The Freiberg district on the northeast end of the range, located northeast of Worthington Peak, has had a long history of mining. The bedrock in the area is Pogonip Group limestone and dolomites of Ordovician age which strike north south and dip 20° to the west. The sedimentary rocks have been faulted and intruded by numerous felsic intrusives. The old Freiberg mine was worked for gold and silver starting in 1865. Later the New Freiberg mine was worked with underground and open pit methods for silver, lead, zinc and copper from 1919 through 1948.

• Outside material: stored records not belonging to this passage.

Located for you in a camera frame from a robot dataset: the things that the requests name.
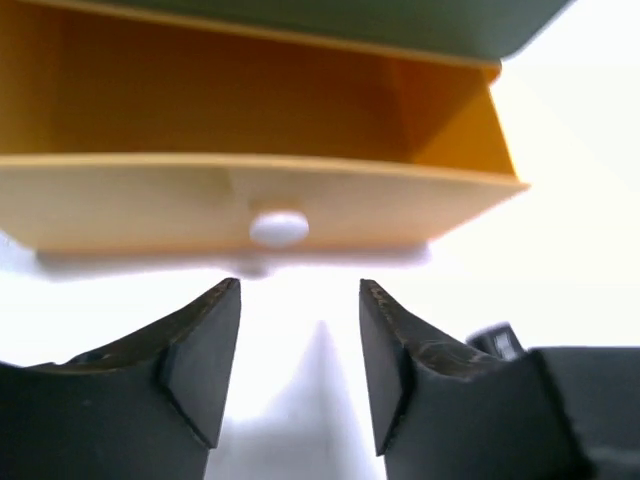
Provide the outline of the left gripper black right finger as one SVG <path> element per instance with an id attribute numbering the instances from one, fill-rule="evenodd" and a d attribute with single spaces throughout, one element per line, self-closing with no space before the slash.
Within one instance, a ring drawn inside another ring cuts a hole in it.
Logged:
<path id="1" fill-rule="evenodd" d="M 362 280 L 378 456 L 391 479 L 635 479 L 639 352 L 545 347 L 505 361 Z"/>

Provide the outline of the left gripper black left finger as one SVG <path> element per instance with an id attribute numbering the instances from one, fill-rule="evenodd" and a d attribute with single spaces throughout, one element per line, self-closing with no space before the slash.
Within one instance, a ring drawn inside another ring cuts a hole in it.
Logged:
<path id="1" fill-rule="evenodd" d="M 64 364 L 1 367 L 5 479 L 201 479 L 217 446 L 241 313 L 227 278 Z"/>

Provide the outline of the yellow bottom drawer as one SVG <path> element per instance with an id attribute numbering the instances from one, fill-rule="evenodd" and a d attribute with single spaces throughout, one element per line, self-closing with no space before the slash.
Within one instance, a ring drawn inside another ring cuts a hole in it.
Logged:
<path id="1" fill-rule="evenodd" d="M 43 254 L 436 239 L 526 190 L 498 59 L 277 27 L 265 4 L 5 1 L 1 228 Z"/>

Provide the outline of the green drawer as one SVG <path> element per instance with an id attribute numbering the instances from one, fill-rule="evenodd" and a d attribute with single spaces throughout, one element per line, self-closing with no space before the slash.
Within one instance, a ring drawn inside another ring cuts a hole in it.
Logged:
<path id="1" fill-rule="evenodd" d="M 126 6 L 482 61 L 520 50 L 564 0 L 192 0 Z"/>

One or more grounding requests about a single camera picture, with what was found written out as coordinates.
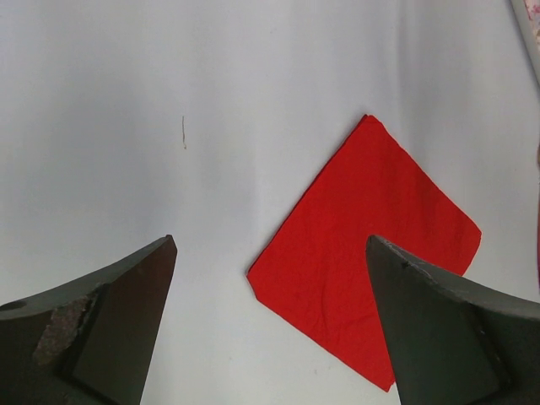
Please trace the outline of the red paper napkin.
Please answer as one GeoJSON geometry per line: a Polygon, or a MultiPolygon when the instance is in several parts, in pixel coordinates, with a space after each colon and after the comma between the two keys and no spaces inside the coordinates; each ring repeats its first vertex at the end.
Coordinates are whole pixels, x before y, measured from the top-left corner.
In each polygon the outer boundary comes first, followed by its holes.
{"type": "Polygon", "coordinates": [[[246,277],[259,302],[389,390],[395,378],[366,264],[371,235],[461,275],[482,233],[384,125],[366,115],[246,277]]]}

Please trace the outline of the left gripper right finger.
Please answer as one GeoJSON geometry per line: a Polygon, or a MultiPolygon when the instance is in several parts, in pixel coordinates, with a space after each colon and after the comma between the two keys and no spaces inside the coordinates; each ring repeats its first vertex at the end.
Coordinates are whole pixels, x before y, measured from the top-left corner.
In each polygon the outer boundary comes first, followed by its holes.
{"type": "Polygon", "coordinates": [[[539,305],[378,235],[366,261],[402,404],[537,404],[539,305]]]}

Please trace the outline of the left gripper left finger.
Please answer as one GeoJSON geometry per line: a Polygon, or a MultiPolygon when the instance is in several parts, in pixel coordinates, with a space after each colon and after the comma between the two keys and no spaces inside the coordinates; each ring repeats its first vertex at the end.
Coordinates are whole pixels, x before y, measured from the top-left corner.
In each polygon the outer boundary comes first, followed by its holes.
{"type": "Polygon", "coordinates": [[[176,263],[171,235],[1,307],[3,404],[139,404],[176,263]]]}

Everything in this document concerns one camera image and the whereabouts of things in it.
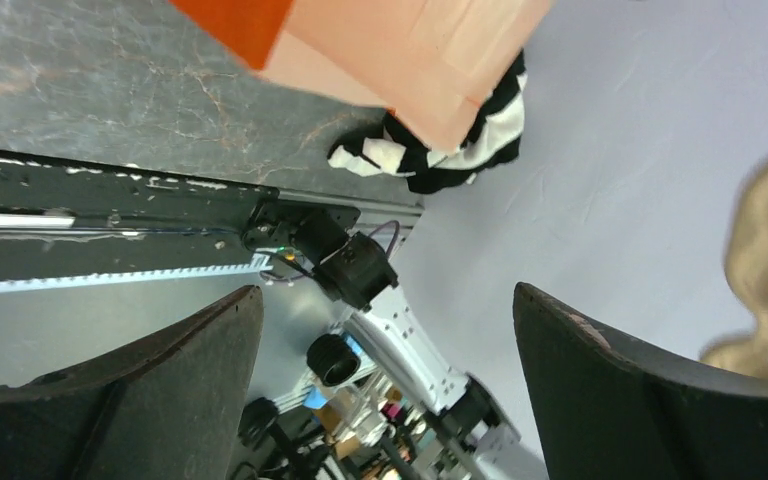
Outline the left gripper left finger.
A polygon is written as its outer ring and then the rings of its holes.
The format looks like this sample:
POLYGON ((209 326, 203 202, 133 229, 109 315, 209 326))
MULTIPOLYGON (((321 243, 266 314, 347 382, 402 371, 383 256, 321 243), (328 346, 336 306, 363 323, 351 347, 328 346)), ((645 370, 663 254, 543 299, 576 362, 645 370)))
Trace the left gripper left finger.
POLYGON ((262 335, 242 287, 109 353, 0 387, 0 479, 222 479, 262 335))

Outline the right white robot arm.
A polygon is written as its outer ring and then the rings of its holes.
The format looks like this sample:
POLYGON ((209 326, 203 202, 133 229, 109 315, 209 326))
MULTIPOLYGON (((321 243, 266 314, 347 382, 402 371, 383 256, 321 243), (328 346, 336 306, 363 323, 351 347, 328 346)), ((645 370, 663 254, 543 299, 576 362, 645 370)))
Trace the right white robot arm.
POLYGON ((392 237, 381 245, 371 235, 349 232, 344 218, 308 213, 290 226, 289 243, 310 262, 309 277, 351 308, 349 335, 421 409, 443 452, 468 478, 525 478, 517 429, 479 380, 441 354, 409 305, 390 263, 399 223, 385 223, 392 237))

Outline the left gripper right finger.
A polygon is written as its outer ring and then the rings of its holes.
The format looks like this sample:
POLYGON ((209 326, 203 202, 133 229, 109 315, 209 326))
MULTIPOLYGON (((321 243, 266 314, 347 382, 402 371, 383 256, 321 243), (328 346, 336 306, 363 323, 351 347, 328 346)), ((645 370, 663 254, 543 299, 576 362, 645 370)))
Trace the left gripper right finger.
POLYGON ((768 380, 684 358, 528 283, 515 336, 553 479, 768 479, 768 380))

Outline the orange paper bag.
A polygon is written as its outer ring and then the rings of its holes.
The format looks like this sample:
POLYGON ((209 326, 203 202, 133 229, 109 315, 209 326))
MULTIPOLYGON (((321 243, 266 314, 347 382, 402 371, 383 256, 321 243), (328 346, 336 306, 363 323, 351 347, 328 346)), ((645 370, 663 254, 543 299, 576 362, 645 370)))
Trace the orange paper bag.
POLYGON ((455 150, 550 10, 547 0, 177 0, 256 76, 390 110, 455 150))

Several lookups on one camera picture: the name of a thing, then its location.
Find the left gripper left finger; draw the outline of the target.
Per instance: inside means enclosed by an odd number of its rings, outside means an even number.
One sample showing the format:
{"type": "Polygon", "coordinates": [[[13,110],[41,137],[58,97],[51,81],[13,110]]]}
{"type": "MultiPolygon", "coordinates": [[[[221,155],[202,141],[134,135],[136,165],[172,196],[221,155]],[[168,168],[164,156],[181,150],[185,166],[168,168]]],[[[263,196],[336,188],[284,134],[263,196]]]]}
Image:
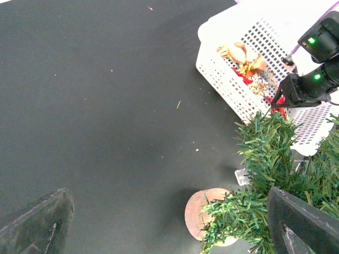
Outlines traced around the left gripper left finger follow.
{"type": "Polygon", "coordinates": [[[63,253],[74,200],[61,188],[1,218],[1,253],[63,253]]]}

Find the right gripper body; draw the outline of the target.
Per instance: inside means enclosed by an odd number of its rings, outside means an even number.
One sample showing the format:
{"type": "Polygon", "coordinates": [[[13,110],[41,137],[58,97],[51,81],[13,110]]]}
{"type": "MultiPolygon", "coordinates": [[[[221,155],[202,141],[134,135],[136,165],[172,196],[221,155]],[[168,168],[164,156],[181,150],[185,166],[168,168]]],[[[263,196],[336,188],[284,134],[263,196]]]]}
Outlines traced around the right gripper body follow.
{"type": "Polygon", "coordinates": [[[316,107],[322,103],[301,90],[301,77],[297,74],[287,75],[280,82],[279,88],[283,90],[286,98],[285,108],[316,107]]]}

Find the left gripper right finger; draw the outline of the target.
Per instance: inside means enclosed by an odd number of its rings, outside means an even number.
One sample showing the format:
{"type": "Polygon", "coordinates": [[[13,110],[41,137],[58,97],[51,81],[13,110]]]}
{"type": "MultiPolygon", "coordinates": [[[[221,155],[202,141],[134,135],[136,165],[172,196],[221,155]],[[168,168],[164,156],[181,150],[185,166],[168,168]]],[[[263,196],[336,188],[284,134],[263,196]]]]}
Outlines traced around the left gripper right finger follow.
{"type": "Polygon", "coordinates": [[[338,253],[338,220],[276,187],[267,197],[277,253],[338,253]]]}

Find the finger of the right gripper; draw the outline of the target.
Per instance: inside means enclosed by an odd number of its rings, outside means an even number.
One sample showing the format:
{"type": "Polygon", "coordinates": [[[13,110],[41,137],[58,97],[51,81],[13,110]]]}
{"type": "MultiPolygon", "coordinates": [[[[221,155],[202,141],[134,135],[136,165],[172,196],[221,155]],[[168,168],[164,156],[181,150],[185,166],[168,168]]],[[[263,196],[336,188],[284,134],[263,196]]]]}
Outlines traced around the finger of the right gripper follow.
{"type": "Polygon", "coordinates": [[[272,98],[271,108],[285,108],[286,98],[282,89],[278,89],[275,96],[272,98]]]}

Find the white plastic basket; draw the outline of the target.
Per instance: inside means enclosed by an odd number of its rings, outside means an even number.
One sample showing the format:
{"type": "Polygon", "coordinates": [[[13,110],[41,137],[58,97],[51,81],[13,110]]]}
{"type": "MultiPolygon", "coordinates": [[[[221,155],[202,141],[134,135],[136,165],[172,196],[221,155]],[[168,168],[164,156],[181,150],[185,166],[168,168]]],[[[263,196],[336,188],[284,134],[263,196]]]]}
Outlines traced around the white plastic basket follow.
{"type": "Polygon", "coordinates": [[[299,38],[325,13],[338,10],[338,1],[238,1],[211,17],[198,29],[201,42],[196,67],[245,123],[257,111],[270,108],[267,97],[275,94],[268,85],[264,95],[255,95],[234,72],[235,63],[223,59],[218,47],[242,41],[261,53],[275,79],[289,73],[281,58],[291,57],[300,75],[316,68],[310,54],[297,46],[299,38]]]}

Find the small green christmas tree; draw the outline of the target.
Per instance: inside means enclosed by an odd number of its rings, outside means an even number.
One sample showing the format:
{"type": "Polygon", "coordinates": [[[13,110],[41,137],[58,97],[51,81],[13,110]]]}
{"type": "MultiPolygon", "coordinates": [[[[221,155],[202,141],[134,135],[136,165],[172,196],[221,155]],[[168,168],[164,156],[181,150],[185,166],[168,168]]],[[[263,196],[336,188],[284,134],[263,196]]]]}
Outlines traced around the small green christmas tree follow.
{"type": "Polygon", "coordinates": [[[291,148],[298,126],[280,113],[256,113],[238,125],[239,154],[249,185],[204,198],[202,210],[211,216],[202,224],[202,253],[210,253],[228,237],[251,245],[250,253],[275,253],[268,226],[266,201],[277,187],[328,215],[338,218],[338,129],[319,142],[315,155],[294,167],[291,148]]]}

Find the clear battery box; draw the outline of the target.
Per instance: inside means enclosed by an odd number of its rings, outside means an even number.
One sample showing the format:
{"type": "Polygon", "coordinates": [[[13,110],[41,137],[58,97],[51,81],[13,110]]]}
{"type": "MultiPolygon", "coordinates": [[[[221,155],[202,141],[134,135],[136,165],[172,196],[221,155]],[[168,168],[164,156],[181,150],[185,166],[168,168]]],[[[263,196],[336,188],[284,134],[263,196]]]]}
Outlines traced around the clear battery box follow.
{"type": "Polygon", "coordinates": [[[237,169],[235,171],[235,176],[238,182],[239,186],[244,186],[244,185],[249,185],[250,184],[250,180],[247,177],[247,170],[246,168],[244,169],[237,169]]]}

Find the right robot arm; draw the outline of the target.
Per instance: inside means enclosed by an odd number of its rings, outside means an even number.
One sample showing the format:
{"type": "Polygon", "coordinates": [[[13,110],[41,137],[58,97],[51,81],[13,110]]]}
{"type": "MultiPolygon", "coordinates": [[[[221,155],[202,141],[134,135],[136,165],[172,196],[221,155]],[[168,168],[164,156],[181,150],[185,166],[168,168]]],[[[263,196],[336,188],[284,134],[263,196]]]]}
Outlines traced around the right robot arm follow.
{"type": "Polygon", "coordinates": [[[336,106],[330,94],[338,89],[338,11],[317,21],[298,44],[319,66],[303,76],[287,75],[279,84],[271,108],[315,107],[322,102],[336,106]]]}

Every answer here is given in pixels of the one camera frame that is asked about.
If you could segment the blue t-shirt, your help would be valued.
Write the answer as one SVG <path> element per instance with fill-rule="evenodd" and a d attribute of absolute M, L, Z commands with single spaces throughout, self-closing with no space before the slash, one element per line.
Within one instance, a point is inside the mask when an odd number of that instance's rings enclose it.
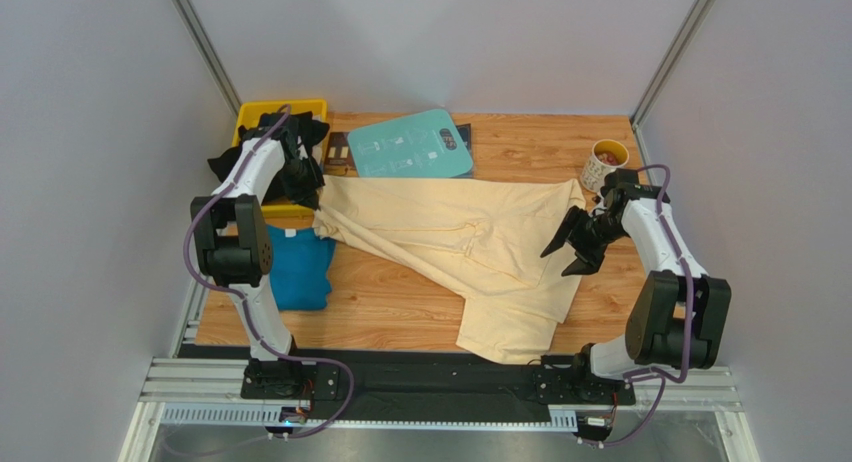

The Upper Devonian Guilmette Formation outcrops in the southern portion of the range. The Guilmette contains exposures of the Alamo Breccia related to the Alamo Impact which is approximately centered in the Timpahute Range some 12 mi to the south.

==Flora and fauna==
The lower elevations of the mountains are characterized by a sagebrush community and other shrubs. The middle elevations are primarily forested by singleleaf pinyon pine (Pinus monophylla), Utah Juniper (Juniperus osteosperma), and mountain mahogany (Cercpcarpus ledifolius). At the higher elevations are bristlecone pine (Pinus longaeva) and, in two small areas south of Worthington Peak, ponderosa pine (Pinus ponderosa).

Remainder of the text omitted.